§ **Problem to solve**
Some of the lines below need repeating. Reproduce exactly those between the lines holding "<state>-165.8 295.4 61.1" and "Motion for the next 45", inclusive.

§ **Recorded information**

========================================================================

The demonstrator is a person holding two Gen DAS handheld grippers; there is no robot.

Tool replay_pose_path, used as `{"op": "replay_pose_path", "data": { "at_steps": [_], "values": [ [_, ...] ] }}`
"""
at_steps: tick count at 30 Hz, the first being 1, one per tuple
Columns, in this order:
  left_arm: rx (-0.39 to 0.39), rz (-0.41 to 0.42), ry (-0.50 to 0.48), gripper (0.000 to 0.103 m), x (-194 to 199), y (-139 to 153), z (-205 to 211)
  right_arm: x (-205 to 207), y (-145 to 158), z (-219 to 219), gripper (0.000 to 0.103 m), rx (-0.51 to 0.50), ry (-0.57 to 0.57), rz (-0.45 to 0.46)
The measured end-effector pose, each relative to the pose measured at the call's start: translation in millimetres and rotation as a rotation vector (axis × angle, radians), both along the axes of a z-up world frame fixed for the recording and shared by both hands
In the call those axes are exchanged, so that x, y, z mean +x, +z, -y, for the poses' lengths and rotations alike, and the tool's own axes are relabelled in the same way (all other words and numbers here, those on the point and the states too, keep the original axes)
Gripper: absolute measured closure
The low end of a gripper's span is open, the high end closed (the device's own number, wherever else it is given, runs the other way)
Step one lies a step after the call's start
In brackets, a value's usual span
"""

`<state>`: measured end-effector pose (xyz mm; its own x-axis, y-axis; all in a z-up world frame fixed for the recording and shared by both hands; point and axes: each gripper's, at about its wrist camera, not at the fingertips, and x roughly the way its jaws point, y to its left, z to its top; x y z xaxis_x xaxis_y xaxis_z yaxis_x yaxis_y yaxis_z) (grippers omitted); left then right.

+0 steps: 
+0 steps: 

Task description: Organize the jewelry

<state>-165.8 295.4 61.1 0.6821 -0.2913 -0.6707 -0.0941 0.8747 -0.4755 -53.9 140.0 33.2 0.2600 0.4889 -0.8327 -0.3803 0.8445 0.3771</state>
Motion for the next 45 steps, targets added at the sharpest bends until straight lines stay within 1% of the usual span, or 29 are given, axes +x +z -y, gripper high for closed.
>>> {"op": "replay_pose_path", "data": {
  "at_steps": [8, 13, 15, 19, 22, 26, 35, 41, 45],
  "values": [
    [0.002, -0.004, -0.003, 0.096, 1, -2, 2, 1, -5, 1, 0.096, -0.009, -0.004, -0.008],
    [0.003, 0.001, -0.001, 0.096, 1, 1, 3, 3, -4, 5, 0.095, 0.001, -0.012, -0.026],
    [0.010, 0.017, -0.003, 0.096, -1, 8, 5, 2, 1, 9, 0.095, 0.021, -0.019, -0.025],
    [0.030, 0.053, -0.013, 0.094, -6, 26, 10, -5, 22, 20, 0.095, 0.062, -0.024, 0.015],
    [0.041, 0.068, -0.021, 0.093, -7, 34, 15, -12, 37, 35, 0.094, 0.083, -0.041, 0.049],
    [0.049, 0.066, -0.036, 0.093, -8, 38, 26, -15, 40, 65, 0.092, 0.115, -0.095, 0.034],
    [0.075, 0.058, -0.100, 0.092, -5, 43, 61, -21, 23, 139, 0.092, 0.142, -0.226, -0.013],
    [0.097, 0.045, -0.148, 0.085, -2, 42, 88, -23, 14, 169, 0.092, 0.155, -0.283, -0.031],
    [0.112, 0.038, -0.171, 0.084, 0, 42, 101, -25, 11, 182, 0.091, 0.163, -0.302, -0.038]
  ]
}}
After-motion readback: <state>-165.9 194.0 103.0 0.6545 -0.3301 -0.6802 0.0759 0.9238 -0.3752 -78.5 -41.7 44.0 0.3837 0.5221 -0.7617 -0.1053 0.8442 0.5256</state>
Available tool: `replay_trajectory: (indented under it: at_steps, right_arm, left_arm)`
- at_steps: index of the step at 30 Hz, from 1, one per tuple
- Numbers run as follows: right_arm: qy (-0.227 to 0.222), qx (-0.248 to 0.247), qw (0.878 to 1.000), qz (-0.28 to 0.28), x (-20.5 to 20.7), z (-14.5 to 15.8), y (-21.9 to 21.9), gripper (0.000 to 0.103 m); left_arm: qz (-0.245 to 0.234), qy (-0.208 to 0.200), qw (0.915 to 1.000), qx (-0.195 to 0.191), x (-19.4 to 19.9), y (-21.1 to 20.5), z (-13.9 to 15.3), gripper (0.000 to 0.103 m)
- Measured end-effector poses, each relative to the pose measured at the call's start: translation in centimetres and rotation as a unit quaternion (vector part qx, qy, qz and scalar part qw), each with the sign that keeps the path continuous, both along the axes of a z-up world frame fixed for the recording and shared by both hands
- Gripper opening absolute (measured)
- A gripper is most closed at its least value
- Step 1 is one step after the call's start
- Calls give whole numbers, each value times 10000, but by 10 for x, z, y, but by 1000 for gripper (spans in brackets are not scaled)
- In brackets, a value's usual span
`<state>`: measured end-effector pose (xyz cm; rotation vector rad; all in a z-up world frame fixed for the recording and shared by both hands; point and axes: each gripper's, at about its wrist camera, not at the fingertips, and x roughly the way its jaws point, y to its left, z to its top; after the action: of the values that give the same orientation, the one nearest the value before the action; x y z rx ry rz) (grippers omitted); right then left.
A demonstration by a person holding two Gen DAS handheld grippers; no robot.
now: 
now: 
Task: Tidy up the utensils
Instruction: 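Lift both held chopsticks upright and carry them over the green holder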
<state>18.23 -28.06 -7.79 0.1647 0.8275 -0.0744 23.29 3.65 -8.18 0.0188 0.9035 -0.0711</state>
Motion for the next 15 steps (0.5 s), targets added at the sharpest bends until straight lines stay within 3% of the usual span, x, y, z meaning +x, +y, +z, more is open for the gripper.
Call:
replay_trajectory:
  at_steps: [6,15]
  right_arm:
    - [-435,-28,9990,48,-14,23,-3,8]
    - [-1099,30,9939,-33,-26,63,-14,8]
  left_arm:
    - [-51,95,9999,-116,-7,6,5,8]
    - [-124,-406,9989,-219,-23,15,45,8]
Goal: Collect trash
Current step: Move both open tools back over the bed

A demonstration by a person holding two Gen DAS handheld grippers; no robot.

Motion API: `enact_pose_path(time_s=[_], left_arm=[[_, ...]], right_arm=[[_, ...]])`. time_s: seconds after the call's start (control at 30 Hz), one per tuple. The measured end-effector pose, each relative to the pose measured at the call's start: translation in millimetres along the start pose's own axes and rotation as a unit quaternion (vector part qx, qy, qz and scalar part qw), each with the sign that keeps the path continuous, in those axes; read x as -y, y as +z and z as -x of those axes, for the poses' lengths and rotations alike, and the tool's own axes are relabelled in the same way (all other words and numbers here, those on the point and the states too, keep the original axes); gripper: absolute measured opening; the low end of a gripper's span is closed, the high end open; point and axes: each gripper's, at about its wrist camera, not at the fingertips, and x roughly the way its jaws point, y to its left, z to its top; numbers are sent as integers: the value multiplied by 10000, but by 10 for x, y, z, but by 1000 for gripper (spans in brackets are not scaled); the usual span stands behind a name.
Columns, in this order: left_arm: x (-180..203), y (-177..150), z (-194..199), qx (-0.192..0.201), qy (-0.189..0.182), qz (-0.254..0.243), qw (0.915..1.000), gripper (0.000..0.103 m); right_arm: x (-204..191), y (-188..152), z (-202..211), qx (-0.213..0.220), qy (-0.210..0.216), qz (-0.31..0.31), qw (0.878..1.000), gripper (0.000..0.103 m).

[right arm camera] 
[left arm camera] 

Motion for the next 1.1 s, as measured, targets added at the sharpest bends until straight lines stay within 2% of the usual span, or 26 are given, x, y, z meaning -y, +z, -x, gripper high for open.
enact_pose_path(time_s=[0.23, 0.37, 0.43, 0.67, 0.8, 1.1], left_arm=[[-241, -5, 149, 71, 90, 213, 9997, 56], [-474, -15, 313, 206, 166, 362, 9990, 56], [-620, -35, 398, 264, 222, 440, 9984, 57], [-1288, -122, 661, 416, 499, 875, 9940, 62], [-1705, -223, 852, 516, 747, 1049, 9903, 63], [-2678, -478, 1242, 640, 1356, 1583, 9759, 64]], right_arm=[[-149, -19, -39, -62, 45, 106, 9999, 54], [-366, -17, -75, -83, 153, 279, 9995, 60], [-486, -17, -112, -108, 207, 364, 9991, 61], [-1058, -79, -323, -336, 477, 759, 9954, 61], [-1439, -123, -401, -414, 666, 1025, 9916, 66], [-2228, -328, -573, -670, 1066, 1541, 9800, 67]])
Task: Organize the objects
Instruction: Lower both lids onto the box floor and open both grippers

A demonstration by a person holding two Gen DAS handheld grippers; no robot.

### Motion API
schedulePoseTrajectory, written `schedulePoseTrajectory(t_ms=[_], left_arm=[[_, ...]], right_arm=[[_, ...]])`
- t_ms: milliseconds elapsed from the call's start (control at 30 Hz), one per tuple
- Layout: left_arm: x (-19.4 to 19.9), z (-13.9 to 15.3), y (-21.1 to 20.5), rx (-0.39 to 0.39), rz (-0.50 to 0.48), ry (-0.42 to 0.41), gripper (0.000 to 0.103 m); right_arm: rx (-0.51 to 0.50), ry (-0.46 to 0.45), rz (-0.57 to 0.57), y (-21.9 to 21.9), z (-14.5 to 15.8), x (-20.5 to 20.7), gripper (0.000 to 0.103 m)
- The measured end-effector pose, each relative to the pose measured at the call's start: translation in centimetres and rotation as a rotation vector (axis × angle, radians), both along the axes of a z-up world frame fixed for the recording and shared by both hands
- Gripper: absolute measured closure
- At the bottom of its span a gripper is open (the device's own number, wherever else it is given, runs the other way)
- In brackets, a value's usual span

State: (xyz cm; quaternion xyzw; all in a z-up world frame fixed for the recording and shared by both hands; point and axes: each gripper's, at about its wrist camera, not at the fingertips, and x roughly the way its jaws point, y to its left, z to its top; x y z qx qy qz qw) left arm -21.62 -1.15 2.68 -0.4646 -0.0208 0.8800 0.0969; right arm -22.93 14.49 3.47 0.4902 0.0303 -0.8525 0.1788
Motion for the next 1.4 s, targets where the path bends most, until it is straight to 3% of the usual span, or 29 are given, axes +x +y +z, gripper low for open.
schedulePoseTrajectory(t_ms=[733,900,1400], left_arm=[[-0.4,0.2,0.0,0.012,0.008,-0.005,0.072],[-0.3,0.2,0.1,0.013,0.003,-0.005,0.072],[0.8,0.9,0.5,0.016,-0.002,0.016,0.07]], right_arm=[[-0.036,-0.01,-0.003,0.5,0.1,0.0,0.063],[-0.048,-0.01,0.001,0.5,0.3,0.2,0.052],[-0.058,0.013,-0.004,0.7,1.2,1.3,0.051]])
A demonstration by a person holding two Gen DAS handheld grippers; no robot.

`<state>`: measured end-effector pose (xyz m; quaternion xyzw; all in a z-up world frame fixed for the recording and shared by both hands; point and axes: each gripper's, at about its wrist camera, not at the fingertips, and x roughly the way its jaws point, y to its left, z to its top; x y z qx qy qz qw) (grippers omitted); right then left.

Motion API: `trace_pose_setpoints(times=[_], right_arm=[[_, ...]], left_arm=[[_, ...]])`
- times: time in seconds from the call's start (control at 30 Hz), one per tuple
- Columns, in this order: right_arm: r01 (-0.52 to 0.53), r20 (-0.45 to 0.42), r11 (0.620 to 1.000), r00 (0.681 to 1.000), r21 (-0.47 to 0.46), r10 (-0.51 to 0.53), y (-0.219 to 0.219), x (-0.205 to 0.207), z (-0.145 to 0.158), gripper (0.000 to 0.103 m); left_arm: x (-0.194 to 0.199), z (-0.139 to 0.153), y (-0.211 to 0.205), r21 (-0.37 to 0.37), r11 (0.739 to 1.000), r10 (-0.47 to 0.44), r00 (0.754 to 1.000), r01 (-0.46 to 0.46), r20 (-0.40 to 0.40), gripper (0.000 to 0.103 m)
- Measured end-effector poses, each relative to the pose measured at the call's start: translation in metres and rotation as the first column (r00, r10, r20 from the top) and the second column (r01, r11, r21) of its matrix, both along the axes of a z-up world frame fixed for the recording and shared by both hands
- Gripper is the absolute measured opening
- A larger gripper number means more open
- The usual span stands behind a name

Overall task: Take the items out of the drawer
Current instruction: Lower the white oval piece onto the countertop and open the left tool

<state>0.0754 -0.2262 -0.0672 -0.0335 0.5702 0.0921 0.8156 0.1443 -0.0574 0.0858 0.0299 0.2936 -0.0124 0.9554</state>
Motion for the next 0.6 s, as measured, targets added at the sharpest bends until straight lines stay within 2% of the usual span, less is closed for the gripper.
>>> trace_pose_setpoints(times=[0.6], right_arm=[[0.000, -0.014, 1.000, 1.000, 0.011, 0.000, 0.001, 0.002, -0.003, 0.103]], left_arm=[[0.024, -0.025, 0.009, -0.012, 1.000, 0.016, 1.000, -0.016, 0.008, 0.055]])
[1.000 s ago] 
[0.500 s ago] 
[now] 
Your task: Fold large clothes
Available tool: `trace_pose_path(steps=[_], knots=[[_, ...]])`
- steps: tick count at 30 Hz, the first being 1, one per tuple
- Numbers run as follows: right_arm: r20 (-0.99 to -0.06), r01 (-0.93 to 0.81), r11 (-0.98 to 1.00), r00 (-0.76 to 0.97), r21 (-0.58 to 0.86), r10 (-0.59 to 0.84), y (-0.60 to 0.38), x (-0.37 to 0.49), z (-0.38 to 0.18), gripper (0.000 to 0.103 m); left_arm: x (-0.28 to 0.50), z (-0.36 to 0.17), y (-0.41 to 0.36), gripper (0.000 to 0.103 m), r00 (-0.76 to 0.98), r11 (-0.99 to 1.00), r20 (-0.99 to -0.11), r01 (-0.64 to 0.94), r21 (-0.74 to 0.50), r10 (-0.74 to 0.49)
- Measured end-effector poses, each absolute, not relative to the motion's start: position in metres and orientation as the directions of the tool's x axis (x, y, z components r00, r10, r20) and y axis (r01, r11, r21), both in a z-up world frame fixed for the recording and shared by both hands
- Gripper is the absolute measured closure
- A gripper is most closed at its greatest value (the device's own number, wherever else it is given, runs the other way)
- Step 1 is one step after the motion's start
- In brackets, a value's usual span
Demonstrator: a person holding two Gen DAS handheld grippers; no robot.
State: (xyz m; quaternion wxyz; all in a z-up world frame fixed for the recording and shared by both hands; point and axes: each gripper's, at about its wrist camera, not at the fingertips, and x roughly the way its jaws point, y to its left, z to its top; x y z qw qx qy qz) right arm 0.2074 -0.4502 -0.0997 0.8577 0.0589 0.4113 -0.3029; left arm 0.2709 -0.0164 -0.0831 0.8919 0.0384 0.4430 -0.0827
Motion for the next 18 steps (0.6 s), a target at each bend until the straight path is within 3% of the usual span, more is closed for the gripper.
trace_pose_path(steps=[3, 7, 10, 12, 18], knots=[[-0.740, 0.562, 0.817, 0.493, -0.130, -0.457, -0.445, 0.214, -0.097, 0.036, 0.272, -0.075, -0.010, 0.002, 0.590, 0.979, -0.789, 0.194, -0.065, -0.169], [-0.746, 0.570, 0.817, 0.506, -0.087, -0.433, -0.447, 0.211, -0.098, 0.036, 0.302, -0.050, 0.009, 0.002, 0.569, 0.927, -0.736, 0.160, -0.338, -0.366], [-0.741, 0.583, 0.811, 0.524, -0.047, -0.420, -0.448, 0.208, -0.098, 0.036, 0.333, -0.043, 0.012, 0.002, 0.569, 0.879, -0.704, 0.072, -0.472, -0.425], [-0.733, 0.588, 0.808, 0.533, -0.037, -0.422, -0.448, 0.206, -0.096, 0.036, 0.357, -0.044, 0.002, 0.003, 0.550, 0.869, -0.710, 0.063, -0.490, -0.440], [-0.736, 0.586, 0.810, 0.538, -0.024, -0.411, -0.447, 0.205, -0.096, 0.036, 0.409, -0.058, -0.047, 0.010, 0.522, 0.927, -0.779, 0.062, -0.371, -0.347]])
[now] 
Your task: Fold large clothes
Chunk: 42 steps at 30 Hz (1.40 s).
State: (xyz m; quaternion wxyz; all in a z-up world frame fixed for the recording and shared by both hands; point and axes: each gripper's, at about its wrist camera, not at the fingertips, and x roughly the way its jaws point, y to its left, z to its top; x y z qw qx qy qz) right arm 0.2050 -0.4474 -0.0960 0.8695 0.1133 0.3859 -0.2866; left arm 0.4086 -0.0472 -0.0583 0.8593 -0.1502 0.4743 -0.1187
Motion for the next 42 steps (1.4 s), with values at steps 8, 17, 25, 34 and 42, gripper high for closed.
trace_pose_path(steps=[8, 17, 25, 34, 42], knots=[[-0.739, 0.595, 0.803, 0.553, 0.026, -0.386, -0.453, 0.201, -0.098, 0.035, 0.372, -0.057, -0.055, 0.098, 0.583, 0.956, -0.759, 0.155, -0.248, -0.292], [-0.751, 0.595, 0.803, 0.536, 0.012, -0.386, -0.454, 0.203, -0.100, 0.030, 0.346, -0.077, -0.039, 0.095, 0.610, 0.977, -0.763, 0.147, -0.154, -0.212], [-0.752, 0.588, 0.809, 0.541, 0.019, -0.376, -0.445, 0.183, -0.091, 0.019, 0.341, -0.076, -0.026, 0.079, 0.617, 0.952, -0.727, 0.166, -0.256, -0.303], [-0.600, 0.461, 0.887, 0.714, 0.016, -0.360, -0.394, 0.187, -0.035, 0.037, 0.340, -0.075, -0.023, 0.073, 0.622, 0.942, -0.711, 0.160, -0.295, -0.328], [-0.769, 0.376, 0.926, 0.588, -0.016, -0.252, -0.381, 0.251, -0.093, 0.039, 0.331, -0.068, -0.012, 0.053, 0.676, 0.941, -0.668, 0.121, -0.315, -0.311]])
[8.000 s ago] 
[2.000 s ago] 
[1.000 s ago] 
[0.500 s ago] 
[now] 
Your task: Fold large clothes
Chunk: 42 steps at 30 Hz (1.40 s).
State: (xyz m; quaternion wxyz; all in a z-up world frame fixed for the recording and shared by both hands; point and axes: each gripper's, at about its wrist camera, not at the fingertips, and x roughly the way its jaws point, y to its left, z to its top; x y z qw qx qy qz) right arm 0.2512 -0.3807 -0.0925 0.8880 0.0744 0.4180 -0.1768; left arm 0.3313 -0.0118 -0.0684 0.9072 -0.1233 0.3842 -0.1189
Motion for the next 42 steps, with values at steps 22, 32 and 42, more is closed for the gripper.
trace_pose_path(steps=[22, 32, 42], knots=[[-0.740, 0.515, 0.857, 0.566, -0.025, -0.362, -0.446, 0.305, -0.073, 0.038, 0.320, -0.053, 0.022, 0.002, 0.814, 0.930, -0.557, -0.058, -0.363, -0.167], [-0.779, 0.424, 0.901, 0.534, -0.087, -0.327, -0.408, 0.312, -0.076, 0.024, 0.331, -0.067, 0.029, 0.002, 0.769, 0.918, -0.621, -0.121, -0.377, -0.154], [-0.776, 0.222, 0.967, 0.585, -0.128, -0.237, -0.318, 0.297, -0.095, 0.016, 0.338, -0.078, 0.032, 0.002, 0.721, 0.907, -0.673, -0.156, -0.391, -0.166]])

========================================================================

§ **Answer for the task**
<state>-165.8 295.4 61.1 0.6821 -0.2913 -0.6707 -0.0941 0.8747 -0.4755 -53.9 140.0 33.2 0.2600 0.4889 -0.8327 -0.3803 0.8445 0.3771</state>
Motion for the next 45 steps, targets added at the sharpest bends until straight lines stay within 1% of the usual span, or 29 are given, axes +x +z -y, gripper high for closed.

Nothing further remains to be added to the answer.